Prompt: Retype nothing except the lines below from the one with "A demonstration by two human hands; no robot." through the one with "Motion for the", exactly, with images left out.

Data shown:
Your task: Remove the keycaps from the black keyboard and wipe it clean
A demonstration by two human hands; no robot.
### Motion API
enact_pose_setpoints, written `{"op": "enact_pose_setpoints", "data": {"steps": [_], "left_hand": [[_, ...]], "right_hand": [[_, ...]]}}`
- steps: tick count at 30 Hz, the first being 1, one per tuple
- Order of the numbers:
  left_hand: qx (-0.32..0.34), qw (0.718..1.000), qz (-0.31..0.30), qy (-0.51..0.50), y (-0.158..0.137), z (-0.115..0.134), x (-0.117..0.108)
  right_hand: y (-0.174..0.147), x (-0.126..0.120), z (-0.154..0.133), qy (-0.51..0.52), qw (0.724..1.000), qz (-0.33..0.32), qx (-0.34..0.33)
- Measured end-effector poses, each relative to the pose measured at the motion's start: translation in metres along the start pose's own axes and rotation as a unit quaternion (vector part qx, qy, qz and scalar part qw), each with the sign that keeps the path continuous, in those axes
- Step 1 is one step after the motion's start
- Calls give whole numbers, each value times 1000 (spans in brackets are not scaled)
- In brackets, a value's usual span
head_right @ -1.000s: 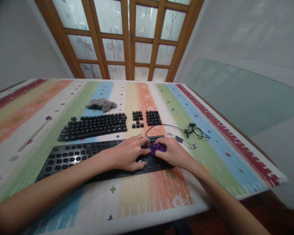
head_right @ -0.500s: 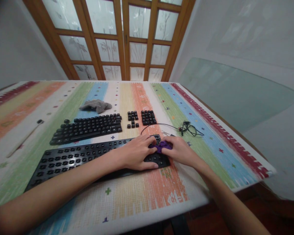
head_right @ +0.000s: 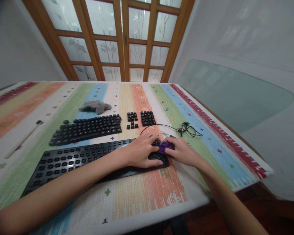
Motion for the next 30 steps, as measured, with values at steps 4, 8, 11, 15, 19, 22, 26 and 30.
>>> {"op": "enact_pose_setpoints", "data": {"steps": [4, 8, 11, 15, 19, 22, 26, 30], "left_hand": [[4, 1000, 9, -11, 1, -1, 3], [8, 1000, 16, -14, -2, -3, 6], [8, 1000, 12, -15, -4, -3, 7], [9, 1000, 8, -2, -2, -3, 6], [5, 1000, 6, 1, -3, -3, 3], [0, 1000, 14, -2, -9, -4, 2], [-3, 999, 28, -17, -19, -5, 3], [-13, 999, 38, -36, -26, -5, 3]], "right_hand": [[-1, 0, 1, 21, 1000, -3, 1], [0, -1, -2, 44, 999, 0, 2], [0, 1, -3, 49, 999, 2, 15], [-5, 3, -6, 24, 999, 23, 27], [-9, 3, -17, -22, 999, 43, 15], [-10, 2, -24, -39, 998, 44, 4], [-7, 4, -31, -41, 998, 44, -9], [-4, 7, -37, -40, 998, 49, -30]]}}
Point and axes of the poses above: each hand's wrist, its own y-axis towards the middle knuckle, its own x-axis out of the palm, z = x × y, the point moved 1 cm from there along y, towards the middle knuckle, and after that the axes turned 3 degrees about -y, right-handed, at the moved point
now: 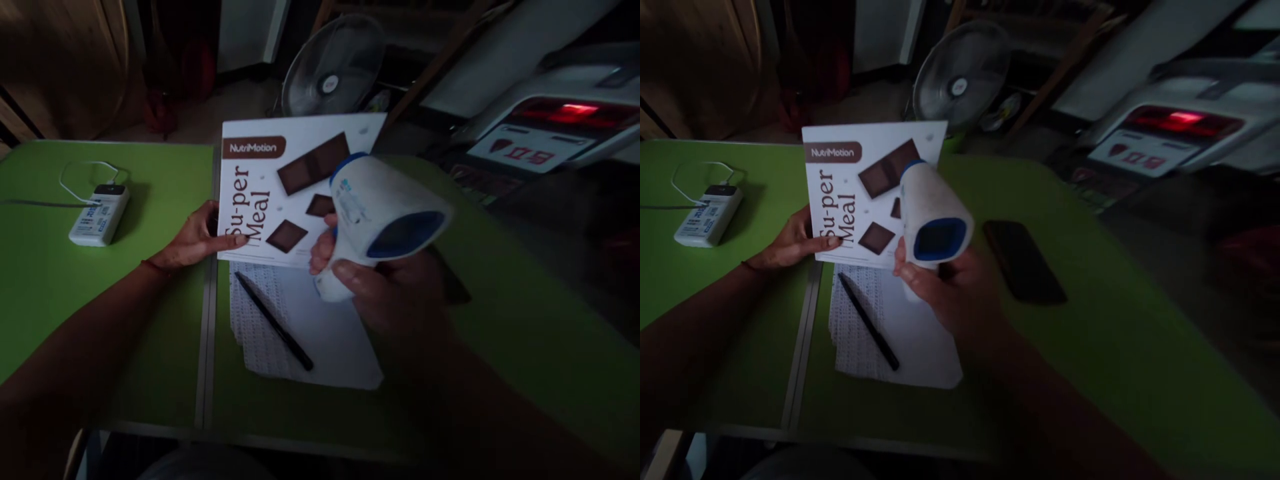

Solved problem:
A demonstration by two human hands; no robot.
### Motion API
enact_pose_setpoints, written `{"op": "enact_pose_setpoints", "data": {"steps": [_], "left_hand": [[_, ...]], "right_hand": [[_, ...]]}}`
- steps: tick count at 30 Hz, the first being 1, one per tuple
- Order of the numbers:
  left_hand: qx (-0.32..0.34), qw (0.718..1.000), qz (-0.31..0.30), qy (-0.51..0.50), y (-0.158..0.137), z (-0.115..0.134), x (-0.117..0.108)
  right_hand: y (-0.174..0.147), x (-0.126..0.120), z (-0.154..0.133), qy (-0.51..0.52), qw (0.724..1.000), qz (-0.33..0.32), qx (-0.34..0.33)
- Measured end-effector poses, each relative to the pose measured at the motion's start: translation in metres along the start pose's own axes and rotation as a unit quaternion (vector part qx, qy, qz and scalar part qw), each with the sign that keeps the path continuous, in those axes
- Step 1 is one step after the motion's start
- Calls give whole numbers, each value times 1000 (spans in brackets are not scaled)
- In brackets, a value's usual span
head_right @ -1.000s: 
head_right @ -0.500s: 
head_right @ +0.000s: 
Motion for the next 30 steps, as measured, with values at steps 4, 8, 11, 15, 19, 22, 26 and 30.

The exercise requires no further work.